If $X$ is a finite-dimensional space, then for sequences $\left\{x_n\right\}\subseteq X$ and $\left\{f_n^*\right\}\subseteq X^*$, if there exists an $x\in X^*$ such that $x_n \rightharpoonup x$ and $f_n\stackrel{*}{\rightharpoonup} f$, then we have $x_n\rightarrow x$ and $f_n \rightarrow f$.

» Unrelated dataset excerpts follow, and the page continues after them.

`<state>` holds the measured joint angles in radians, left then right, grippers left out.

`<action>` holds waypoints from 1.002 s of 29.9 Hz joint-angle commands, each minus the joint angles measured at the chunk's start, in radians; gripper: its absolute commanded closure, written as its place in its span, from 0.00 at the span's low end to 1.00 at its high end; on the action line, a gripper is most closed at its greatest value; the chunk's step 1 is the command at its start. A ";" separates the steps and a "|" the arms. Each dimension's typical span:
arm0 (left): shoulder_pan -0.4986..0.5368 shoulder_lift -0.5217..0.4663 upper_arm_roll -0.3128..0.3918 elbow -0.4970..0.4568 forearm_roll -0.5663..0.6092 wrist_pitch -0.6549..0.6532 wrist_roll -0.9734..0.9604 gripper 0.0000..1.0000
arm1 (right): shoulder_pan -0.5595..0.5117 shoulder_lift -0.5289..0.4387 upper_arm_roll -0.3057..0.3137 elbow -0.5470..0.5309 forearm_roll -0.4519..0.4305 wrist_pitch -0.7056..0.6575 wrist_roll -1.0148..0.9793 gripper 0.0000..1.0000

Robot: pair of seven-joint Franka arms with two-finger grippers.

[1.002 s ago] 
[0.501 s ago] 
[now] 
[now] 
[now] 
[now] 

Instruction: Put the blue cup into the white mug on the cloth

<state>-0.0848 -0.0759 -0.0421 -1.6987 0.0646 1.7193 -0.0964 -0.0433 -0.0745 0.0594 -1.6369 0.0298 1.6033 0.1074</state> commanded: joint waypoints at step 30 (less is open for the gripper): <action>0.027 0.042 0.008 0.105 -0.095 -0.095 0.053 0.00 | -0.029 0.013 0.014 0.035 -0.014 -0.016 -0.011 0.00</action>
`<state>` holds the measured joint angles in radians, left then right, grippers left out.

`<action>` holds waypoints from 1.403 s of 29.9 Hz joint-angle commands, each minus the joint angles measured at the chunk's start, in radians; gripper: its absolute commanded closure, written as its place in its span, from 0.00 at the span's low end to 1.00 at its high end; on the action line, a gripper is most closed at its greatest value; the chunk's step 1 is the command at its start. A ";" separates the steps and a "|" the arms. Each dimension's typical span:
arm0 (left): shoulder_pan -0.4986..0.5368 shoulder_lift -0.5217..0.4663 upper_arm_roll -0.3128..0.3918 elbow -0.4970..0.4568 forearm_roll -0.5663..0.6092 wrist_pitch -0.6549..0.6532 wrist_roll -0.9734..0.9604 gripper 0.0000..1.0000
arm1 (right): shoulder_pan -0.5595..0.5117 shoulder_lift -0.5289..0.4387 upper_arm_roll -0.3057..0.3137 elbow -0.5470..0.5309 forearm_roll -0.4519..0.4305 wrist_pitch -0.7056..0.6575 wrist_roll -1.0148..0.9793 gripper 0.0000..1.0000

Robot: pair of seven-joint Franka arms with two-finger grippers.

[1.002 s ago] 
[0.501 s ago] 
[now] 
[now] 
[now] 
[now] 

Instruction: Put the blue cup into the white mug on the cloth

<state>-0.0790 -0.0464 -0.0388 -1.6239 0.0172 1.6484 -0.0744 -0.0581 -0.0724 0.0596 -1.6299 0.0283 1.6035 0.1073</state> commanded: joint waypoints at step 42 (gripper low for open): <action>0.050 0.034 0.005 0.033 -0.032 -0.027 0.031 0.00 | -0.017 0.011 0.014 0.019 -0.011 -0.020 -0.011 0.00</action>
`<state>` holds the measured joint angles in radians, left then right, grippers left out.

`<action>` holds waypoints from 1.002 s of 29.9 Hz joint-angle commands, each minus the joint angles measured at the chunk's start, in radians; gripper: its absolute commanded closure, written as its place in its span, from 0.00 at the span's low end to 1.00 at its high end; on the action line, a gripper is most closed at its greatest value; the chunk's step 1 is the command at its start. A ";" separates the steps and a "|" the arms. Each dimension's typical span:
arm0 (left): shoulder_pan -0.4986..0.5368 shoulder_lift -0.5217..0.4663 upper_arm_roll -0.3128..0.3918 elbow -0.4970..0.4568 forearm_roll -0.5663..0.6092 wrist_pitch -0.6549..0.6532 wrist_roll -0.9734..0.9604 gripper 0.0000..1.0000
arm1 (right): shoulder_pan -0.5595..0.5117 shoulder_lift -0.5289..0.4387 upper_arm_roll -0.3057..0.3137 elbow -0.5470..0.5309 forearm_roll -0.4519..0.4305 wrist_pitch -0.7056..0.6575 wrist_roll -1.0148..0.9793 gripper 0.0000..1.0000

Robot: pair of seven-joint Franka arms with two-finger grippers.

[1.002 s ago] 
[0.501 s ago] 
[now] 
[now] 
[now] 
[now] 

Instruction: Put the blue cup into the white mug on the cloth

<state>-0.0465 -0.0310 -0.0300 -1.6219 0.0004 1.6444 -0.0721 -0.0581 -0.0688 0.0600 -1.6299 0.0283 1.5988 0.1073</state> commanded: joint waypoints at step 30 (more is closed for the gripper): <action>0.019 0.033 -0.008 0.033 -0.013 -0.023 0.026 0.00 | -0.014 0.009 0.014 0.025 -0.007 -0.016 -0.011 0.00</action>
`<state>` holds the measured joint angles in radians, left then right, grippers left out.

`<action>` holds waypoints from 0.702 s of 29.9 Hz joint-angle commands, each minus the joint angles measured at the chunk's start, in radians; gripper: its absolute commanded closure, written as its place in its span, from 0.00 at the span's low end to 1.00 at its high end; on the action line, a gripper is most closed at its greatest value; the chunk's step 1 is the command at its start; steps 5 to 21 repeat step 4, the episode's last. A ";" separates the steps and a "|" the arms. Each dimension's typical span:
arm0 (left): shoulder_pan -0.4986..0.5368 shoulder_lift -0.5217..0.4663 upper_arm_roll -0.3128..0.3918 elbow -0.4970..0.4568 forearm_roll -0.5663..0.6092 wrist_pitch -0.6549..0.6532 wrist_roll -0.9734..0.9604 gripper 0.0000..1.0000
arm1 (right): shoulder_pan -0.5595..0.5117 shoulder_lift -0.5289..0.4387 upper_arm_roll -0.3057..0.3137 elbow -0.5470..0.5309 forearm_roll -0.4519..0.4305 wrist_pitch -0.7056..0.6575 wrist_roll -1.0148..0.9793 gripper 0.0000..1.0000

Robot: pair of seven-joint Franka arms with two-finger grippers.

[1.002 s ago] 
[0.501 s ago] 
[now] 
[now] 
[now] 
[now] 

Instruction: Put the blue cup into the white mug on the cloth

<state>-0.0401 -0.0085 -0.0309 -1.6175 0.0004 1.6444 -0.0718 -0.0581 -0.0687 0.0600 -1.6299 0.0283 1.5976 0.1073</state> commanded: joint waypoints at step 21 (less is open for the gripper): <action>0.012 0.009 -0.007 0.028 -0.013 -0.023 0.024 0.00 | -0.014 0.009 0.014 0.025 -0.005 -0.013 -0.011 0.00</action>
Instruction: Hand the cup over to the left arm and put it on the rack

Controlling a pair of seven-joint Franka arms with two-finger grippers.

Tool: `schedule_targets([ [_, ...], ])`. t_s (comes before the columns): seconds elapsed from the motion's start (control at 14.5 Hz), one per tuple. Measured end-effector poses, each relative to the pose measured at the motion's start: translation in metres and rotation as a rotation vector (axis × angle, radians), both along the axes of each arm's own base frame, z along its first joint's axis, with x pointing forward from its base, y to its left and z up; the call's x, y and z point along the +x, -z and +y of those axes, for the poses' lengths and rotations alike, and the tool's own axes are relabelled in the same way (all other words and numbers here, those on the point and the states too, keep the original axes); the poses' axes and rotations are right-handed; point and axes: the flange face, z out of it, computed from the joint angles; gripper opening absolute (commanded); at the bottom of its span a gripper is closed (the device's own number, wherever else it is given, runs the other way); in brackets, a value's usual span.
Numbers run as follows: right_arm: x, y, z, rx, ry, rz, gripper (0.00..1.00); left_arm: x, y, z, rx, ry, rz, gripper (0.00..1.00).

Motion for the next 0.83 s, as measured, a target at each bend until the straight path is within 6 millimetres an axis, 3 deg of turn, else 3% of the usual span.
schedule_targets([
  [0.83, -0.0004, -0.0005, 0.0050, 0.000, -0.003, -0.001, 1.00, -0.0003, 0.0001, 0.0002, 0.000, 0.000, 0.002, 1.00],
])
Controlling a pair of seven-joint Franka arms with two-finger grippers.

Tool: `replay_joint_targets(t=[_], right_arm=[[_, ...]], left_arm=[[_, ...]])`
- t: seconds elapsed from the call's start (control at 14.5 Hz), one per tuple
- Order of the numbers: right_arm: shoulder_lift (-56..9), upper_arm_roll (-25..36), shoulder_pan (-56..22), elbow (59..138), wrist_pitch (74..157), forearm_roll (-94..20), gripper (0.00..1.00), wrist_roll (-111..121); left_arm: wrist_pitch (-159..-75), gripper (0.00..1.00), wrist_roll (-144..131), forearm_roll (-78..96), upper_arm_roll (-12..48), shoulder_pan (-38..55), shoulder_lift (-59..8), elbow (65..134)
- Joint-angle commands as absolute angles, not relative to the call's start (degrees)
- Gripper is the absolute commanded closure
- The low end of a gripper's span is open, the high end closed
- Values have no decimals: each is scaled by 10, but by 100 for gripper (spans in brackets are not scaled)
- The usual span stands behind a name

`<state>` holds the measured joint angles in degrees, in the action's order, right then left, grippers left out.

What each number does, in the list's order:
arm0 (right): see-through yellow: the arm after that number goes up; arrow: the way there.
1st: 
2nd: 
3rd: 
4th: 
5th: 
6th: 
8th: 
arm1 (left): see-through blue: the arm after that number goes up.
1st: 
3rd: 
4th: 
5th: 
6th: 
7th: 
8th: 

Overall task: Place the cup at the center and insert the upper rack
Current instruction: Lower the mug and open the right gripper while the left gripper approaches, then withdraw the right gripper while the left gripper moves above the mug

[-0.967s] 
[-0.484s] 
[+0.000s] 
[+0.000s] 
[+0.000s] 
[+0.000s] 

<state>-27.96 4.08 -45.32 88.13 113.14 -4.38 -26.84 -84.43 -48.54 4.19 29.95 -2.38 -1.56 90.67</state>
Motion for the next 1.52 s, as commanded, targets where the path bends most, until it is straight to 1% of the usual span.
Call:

I already figured out how to prove that weak convergence implies regular convergence:

Suppose $x_n \rightharpoonup x$ and that $X$ is of finite dimension $m$. Let $\left\{e_1, \ldots, e_m\right\}$ be the basis of $X$. Then we can write any $x_n=\displaystyle \sum_{i=1}^m c_{i,n}e_i$ and $x=\displaystyle \sum_{i=1}^m c_ie_i$, where $c_{i,n}, c_i \in \mathbb{R}$. Let $\left\{f(e_1), \ldots , f(e_m)\right\}$ be the basis of $X^*$. Since $f(x_n)\rightarrow f(x)$ in $X^*$, this implies that $$\left\|f(\sum_{i=1}^m c_{i,n}e_i)-f(\sum_{i=1}^m c_ie_i)\right\|=\left\|f(\sum_{i=1}^m (c_{i,n}-c_i)e_i) \right\| \rightarrow 0,$$

which is true if and only if $c_{i,n}\rightarrow c_i$ for all $i\in \left\{1, \ldots, m\right\}$. Thus, $\left\|x_n-x\right\|=\left\|\sum_{i=1}^m (c_{i,n}-c_i)e_i\right\|\leq \sum_{i=1}^m |c_{i,n}-c_i|\left\|e_i\right\| \rightarrow 0$, that is, $x_n \rightarrow x$. \

I don't know how to show that $f_n\stackrel{*}{\rightharpoonup} f$ implies $f_n \rightarrow f$ and I think it's mostly because I don't see the difference between the two. Can someone show me how to prove this? Thank you!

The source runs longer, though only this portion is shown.